Разве я уже не показал вам, читатель, что в предшествующие времена, обитая в разнообразных сплавах материи, я был графом де Сен-Мор, шелудивым безымянным отшельником в Египте и мальчиком Джесси, отец которого был предводителем обоза из сорока фургонов, движущегося на Запад? А также разве теперь я, пишущий эти строки, не являюсь Даррелом Стэндингом, ожидающим исполнения смертного приговора в Фолсемской тюрьме и в то же время профессором агрономии в земледельческом коллеже Калифорнийского университета?
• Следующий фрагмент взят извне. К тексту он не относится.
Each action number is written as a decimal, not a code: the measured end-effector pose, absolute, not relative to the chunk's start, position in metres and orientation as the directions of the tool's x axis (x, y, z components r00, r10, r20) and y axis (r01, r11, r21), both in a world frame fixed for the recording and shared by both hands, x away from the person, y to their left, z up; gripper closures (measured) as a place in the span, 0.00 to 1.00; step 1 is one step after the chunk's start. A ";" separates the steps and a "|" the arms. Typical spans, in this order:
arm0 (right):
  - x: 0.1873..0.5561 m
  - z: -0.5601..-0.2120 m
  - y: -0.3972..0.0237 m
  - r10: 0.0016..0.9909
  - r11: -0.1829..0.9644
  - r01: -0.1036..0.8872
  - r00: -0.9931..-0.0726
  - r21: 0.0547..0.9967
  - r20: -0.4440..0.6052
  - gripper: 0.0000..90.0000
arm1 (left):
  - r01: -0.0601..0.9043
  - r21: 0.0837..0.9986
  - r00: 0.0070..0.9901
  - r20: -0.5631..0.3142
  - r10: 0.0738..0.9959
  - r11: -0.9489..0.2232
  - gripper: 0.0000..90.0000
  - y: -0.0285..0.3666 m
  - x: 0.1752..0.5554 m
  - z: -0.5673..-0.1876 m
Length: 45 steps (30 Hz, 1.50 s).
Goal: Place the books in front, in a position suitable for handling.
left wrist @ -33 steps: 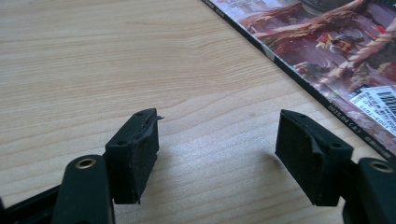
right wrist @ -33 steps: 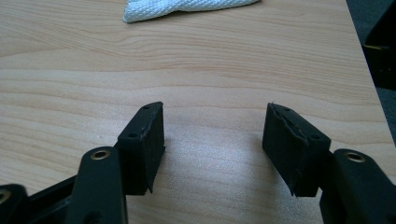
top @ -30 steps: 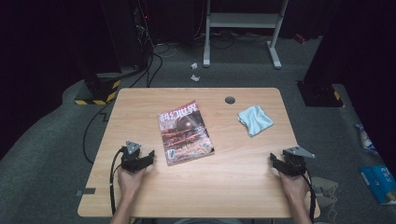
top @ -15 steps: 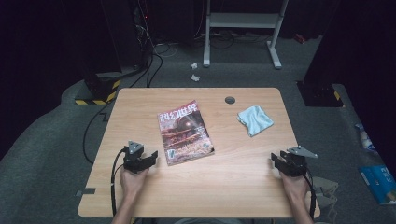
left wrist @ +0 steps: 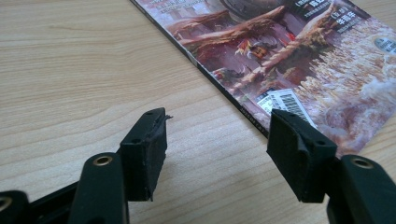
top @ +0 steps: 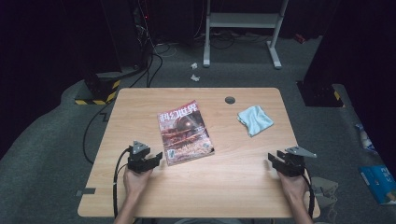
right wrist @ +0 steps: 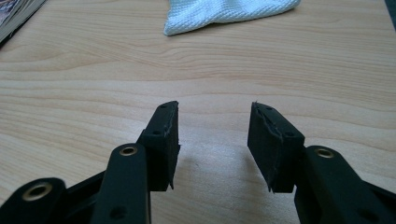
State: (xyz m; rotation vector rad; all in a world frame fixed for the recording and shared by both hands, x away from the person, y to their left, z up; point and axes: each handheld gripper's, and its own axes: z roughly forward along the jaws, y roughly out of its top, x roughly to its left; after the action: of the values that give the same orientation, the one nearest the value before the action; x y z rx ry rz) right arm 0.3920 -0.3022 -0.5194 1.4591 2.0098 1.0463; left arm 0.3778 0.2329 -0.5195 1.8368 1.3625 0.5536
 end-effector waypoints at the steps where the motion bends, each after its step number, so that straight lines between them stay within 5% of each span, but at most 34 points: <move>1: 0.392 -0.519 -0.302 0.936 0.156 0.600 -0.344 0.784 0.078 0.59 | 0.603 0.786 0.334 -0.096 0.938 -0.134 0.42 0.232 0.378 -0.520; 45: 0.442 -0.482 -0.205 0.802 0.299 0.569 -0.585 0.766 0.121 0.59 | 0.642 0.754 0.354 -0.127 0.927 -0.141 0.35 0.194 0.399 -0.508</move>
State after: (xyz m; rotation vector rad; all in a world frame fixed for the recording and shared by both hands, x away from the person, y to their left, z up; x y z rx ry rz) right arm 0.4425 -0.2048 -0.4824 1.2453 2.2860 1.1660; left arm 0.3994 0.1936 -0.5085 1.8705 1.3711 0.4838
Материя — великая иллюзия, то есть материя проявляется в форме, а форма — одна видимость. Где теперь каменные утесы древнего Египта, на которых я когда-то отдыхал, подобно дикому животному, мечтая в то же время о Царствии Божием? Где теперь тело графа де Сен-Мора, который был пронзен насквозь на залитой лунным светом траве так много лет тому назад задирой Ги де Виллардуэном? Где теперь сорок больших повозок, поставленных в круг в Нефи, и все мужчины, женщины и дети, и тощий скот, пасшийся вне круга? Все эти вещи не долго существовали, ибо они были формами, проявлениями изменяющейся материи, нестойкими, эфемерными. Они сгинули, их больше нет.

Теперь мое доказательство становится простым. Дух — это вечная реальность. Я — дух, и я вечен. Я, Даррел Стэндинг, обитатель многих телесных оболочек, допишу еще немного строк к этим запискам и пойду своим путем. Моя форма, то есть мое тело, рассыплется, я буду повешен, и от нее ничего не останется во всем мире материи. В мире духа останется память о нем. Материя не имеет памяти, потому что ее формы мимолетны, и то, что в них запечатлено, погибает вместе с ними.
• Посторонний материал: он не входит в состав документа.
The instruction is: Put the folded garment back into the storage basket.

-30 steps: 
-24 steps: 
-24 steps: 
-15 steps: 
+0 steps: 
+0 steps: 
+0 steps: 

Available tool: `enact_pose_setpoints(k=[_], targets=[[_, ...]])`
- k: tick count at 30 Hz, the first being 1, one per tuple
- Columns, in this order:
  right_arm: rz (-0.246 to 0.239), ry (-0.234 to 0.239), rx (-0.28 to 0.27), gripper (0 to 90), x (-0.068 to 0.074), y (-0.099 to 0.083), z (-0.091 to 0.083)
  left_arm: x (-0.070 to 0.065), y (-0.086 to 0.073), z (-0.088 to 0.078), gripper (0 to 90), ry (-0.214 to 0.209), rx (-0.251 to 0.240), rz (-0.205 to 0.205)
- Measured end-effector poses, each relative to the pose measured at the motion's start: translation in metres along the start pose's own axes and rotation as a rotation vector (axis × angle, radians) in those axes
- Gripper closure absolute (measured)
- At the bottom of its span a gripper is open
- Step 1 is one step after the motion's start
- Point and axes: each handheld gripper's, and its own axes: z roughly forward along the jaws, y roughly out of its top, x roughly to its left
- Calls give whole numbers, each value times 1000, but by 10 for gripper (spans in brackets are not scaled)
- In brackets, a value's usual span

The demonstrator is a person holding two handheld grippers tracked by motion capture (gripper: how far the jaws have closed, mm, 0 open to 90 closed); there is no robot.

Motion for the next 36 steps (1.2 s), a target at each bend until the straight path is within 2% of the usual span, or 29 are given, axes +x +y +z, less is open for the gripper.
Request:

Еще одно слово, прежде чем я вернусь к своему рассказу. Во всех моих странствиях через мрак в другие жизни, которые некогда были моими, я никогда не мог путешествовать в определенном направлении. Так, мне пришлось пережить еще несколько судеб, прежде чем мне удалось вернуться к мальчику Джесси в Нефи. Я возвращался к нему десятки раз, начиная с того времени, когда он, совсем еще малыш, жил в Арканзасе, и по меньшей мере десятки раз позднее, после того как я оставил его в Нефи. Потребовалось бы очень много времени, чтобы подробно описать все это; поэтому, стараясь не погрешить против истины, я пропущу многое, что неопределенно, расплывчато и повторяется, и предоставлю факты в том виде, в каком я собрал их, разрозненные во времени, в единое целое и воскресил в своей памяти.